Disneyland Shuts Cooling Towers Over Legionnaires

Disneyland Park has shut down two cooling towers following an outbreak of Legionnaires’ disease

Disneyland Park has shut down two cooling towers following an outbreak of Legionnaires’ disease

As the CDC outlines, Legionnaires' disease is a type of pneumonia that is caused when the Legionella bacteria contaminates freshwater.

Disneyland in Anaheim, California, has shut down two of its cooling towers that were found to be contaminated with Legionella bacteria. Another person who contracted the disease has died; however, that person had not visited Disneyland during the affected period and already had additional health concerns. If you visited the park between September 12 and September 27, you may have been exposed to the contaminated water droplets-more than the cool-off you bargained for.

Twelve cases of the severe lung infection were identified about three weeks ago, according to Orange County health officials. The source of the mist can be air conditioning units in large facilities, showers or hot tubs.

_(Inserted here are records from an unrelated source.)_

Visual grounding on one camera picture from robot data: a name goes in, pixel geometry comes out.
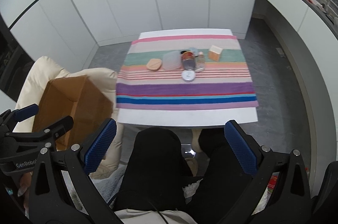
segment foot
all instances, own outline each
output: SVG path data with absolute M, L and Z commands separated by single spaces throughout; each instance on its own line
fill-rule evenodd
M 194 152 L 201 153 L 202 149 L 199 146 L 198 139 L 199 135 L 201 134 L 202 129 L 191 129 L 192 130 L 192 144 L 191 147 Z
M 195 158 L 192 158 L 192 157 L 188 157 L 188 158 L 185 158 L 185 161 L 187 162 L 191 172 L 192 172 L 192 175 L 193 176 L 196 176 L 197 175 L 197 171 L 198 171 L 198 164 L 197 164 L 197 160 Z

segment beige shirt
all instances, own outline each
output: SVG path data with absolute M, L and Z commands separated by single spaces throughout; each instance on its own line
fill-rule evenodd
M 115 214 L 124 224 L 166 224 L 163 218 L 153 211 L 125 209 Z M 164 211 L 161 214 L 169 224 L 197 224 L 190 215 L 181 211 Z

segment small orange and white box
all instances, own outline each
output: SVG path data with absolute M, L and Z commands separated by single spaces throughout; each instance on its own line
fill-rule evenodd
M 209 59 L 218 62 L 222 51 L 223 51 L 222 48 L 212 45 L 208 53 Z

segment striped tablecloth
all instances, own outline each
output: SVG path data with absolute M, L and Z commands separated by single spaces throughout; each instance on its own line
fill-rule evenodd
M 210 60 L 211 45 L 223 48 L 219 62 Z M 195 47 L 204 52 L 206 68 L 193 82 L 176 71 L 152 72 L 146 64 L 165 53 Z M 257 107 L 252 79 L 241 47 L 232 35 L 181 35 L 132 42 L 118 75 L 117 107 L 155 110 L 209 110 Z

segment beige cushion
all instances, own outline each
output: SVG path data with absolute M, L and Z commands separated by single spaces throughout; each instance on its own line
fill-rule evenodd
M 84 69 L 71 74 L 66 69 L 56 64 L 47 56 L 40 57 L 32 66 L 21 89 L 16 109 L 21 109 L 31 104 L 39 104 L 47 82 L 51 79 L 61 77 L 75 77 L 87 75 L 93 84 L 113 102 L 112 118 L 117 120 L 118 109 L 116 109 L 116 79 L 117 73 L 107 68 Z M 28 118 L 16 125 L 14 132 L 31 132 L 34 117 Z M 116 136 L 102 160 L 99 168 L 91 174 L 92 178 L 107 178 L 119 166 L 121 157 L 121 146 L 123 137 L 123 125 L 117 123 Z

The patients, ranging in age from 52 to 94, lived or had spent time in Anaheim, and nine had visited Disneyland in September. Outbreaks of Legionnaires' disease can perplex even the strongest infectious disease outbreak investigators and force them to look in places they may not have originally considered.

"We reviewed our water quality testing data, including testing performed by our third-party water quality maintenance contractor, and learned that two cooling towers had elevated levels of Legionella bacteria".

According to the Orange County health agency Legionella is becoming more common in the United States and in Orange County, where 55 cases have been reported through October 2017, compared with 53 for all of 2016 and 33 in 2015. She added that the towers were immediately treated with chemicals that destroy the bacteria and had been temporarily closed.

"There is no known ongoing risk associated with this outbreak", the agency said.

Disneyland, however, took the cooling towers out of service again on November 7, in advance of an order issued by the health agency the next day, which required they remain nonoperational until test results guarantee they are free from contamination.

If you get sick, Legionnaires' disease could lead to different serious health complications like respiratory failure, septic shock, and acute kidney failure. While many people have no symptoms, it can cause serious pneumonia and prove risky to those with lung or immune system problems.